• **PROBLEM DETAILS**
A single number is the answer: the count of lines in these records with "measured" in them.

• **INPUT RECORDS**
--- START ---

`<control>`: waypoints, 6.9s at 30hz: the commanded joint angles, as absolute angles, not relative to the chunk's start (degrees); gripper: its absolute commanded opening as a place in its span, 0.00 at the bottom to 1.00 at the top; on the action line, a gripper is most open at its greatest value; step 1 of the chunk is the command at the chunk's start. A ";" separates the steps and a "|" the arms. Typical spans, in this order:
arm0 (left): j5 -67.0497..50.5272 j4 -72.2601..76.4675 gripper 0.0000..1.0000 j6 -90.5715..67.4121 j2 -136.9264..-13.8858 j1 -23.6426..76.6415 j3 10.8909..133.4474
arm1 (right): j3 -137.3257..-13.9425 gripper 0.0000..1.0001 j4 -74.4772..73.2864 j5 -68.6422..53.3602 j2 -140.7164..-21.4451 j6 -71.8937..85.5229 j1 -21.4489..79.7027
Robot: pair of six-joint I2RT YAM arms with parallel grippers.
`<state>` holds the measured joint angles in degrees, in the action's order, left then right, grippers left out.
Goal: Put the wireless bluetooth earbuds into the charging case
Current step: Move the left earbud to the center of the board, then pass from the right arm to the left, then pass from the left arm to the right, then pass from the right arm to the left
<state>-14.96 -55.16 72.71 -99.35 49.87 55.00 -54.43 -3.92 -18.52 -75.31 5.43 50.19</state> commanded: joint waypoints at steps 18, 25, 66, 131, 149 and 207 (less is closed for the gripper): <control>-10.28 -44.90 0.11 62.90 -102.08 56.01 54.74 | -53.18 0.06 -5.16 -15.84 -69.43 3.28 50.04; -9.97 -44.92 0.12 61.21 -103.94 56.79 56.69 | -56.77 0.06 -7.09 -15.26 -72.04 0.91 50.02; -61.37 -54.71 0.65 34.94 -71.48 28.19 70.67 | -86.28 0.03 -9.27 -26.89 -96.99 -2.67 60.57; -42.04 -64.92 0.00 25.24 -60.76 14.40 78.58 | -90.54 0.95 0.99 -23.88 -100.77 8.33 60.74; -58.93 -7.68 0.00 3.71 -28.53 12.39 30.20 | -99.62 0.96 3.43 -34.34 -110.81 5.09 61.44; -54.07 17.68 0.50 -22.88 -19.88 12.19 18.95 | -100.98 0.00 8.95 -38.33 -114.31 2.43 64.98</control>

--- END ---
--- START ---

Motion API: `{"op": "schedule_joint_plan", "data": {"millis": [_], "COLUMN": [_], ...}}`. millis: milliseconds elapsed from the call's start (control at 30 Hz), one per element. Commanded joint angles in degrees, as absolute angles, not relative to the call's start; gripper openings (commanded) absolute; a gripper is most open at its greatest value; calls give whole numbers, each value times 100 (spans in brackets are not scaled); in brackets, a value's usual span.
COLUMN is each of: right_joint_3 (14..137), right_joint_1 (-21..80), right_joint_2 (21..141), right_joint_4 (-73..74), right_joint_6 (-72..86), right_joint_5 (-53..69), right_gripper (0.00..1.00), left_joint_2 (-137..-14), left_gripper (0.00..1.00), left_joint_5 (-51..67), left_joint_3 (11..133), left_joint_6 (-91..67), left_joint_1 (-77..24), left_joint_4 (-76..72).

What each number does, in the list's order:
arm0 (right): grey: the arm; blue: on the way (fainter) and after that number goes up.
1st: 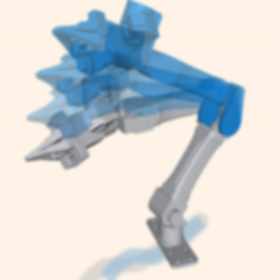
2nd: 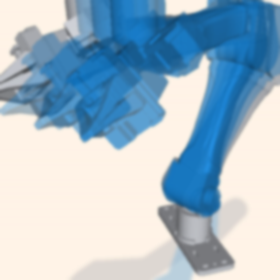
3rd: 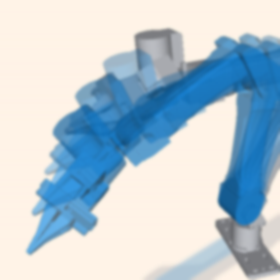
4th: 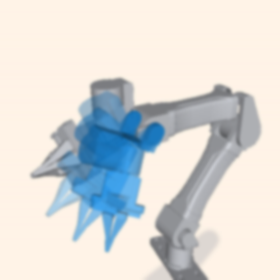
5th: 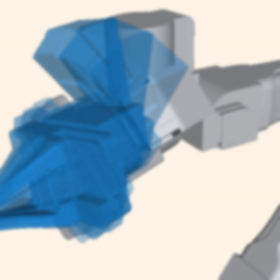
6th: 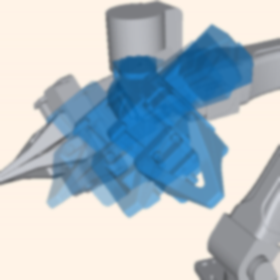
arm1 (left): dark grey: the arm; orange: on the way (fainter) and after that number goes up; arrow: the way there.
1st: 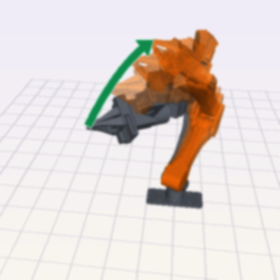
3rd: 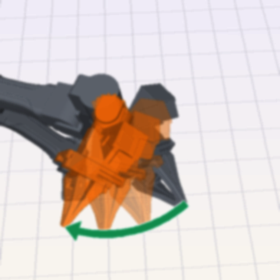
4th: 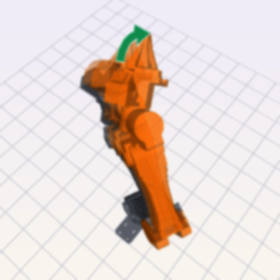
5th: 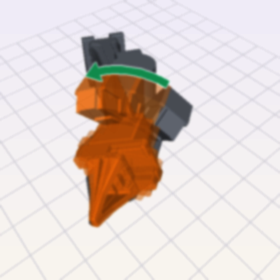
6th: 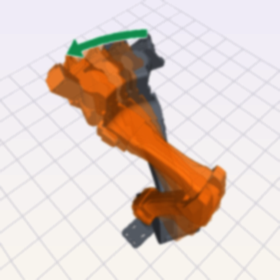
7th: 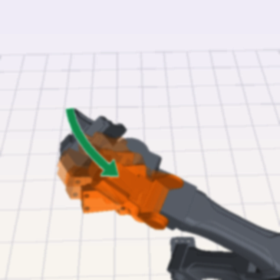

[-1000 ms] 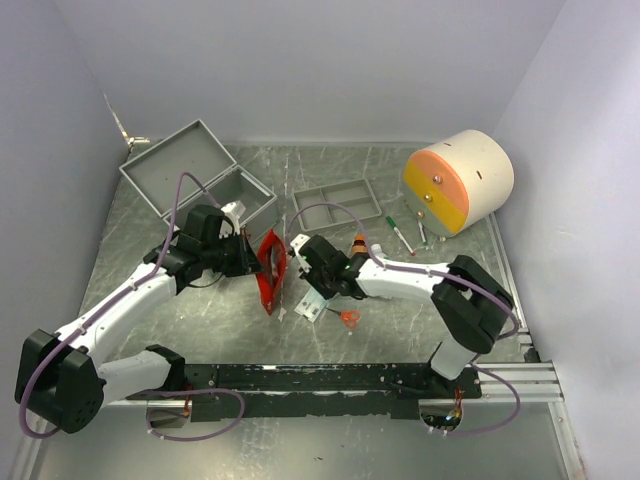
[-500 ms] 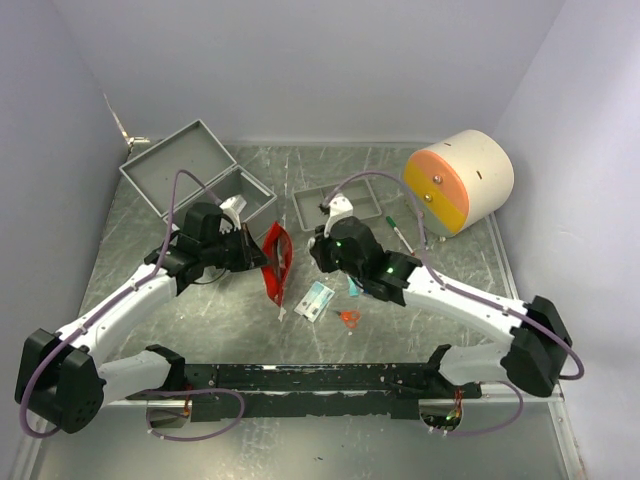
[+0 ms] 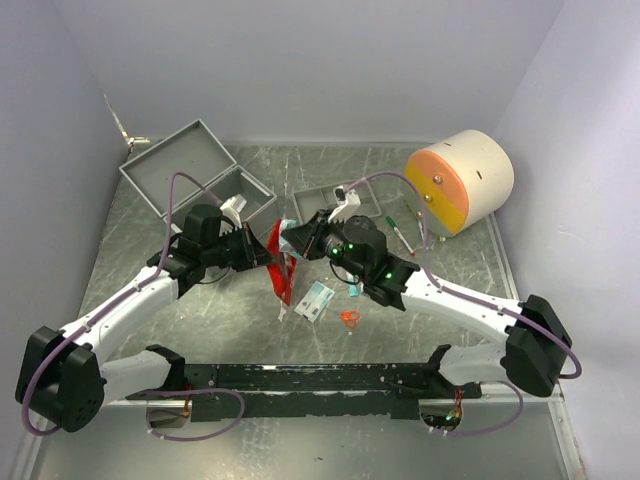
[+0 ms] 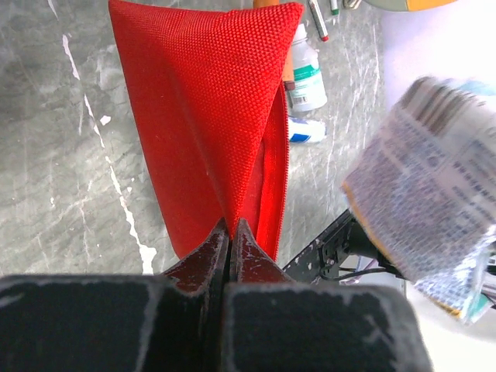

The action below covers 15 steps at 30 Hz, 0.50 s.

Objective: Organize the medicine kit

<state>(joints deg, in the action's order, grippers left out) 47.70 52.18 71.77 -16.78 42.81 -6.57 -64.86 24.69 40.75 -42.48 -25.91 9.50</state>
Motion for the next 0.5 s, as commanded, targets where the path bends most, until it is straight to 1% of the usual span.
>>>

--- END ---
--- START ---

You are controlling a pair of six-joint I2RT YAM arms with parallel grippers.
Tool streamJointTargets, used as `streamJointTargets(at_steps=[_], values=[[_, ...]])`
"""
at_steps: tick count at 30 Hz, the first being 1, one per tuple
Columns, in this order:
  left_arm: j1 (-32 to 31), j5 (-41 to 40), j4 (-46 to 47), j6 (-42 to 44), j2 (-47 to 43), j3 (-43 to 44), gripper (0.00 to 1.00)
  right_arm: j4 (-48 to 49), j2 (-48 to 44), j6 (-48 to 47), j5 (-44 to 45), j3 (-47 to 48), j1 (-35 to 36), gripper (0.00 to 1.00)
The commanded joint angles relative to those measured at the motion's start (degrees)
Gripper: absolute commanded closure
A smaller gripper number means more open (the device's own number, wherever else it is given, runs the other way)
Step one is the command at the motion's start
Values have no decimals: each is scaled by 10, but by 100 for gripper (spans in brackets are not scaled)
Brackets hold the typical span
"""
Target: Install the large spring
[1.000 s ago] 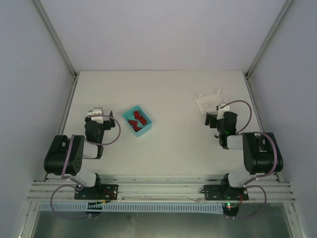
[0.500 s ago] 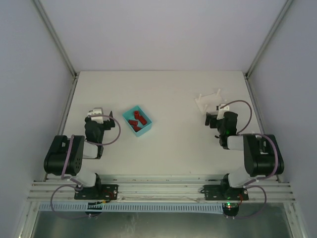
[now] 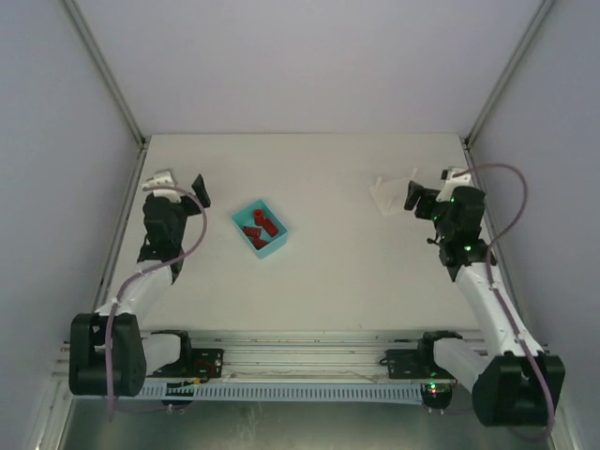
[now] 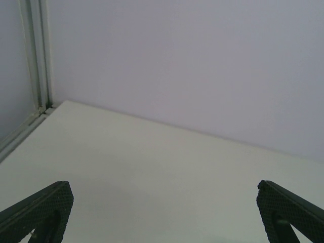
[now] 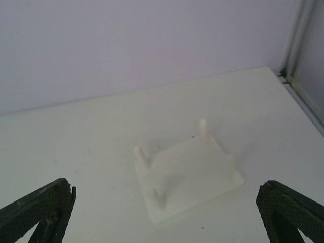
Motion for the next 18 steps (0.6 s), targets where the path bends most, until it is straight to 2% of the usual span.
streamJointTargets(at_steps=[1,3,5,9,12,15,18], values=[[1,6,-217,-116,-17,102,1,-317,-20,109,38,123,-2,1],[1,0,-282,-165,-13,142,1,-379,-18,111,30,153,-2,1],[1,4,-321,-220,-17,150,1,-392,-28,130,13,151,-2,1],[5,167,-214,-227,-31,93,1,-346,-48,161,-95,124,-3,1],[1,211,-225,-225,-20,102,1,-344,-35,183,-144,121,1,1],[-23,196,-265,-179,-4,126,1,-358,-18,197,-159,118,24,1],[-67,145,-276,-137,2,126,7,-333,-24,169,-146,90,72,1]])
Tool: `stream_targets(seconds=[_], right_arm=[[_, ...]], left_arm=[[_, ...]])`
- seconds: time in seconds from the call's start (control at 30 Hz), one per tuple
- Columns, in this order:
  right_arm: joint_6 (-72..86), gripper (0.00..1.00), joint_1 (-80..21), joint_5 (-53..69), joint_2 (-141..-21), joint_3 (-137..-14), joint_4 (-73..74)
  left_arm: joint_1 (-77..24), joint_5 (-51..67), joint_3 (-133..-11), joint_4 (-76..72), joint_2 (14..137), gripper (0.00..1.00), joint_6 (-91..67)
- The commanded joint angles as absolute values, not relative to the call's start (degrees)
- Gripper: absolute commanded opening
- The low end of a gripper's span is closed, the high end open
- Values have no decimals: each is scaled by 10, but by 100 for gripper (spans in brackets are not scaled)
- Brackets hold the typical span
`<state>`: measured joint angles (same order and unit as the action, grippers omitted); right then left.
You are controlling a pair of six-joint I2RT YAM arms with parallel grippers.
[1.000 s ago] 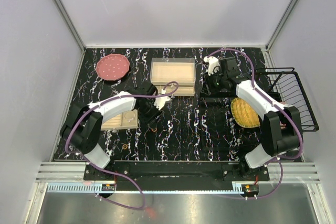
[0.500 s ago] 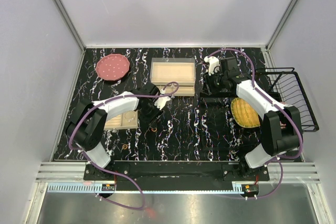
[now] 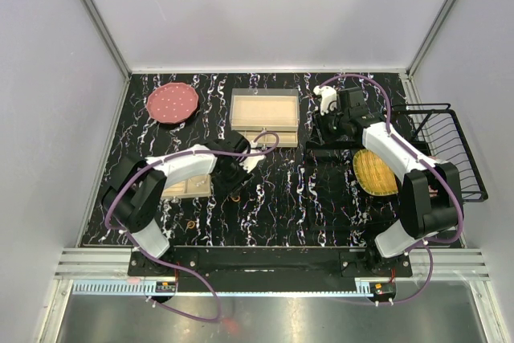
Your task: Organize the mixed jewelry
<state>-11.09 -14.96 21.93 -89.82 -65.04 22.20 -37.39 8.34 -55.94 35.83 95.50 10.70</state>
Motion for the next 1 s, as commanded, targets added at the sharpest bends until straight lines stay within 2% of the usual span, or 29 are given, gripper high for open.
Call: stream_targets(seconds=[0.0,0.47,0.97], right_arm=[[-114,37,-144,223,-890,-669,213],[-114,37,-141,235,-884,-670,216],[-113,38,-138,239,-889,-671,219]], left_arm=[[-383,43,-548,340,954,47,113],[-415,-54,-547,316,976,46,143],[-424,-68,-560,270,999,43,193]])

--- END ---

• **WORKED SOLUTION**
3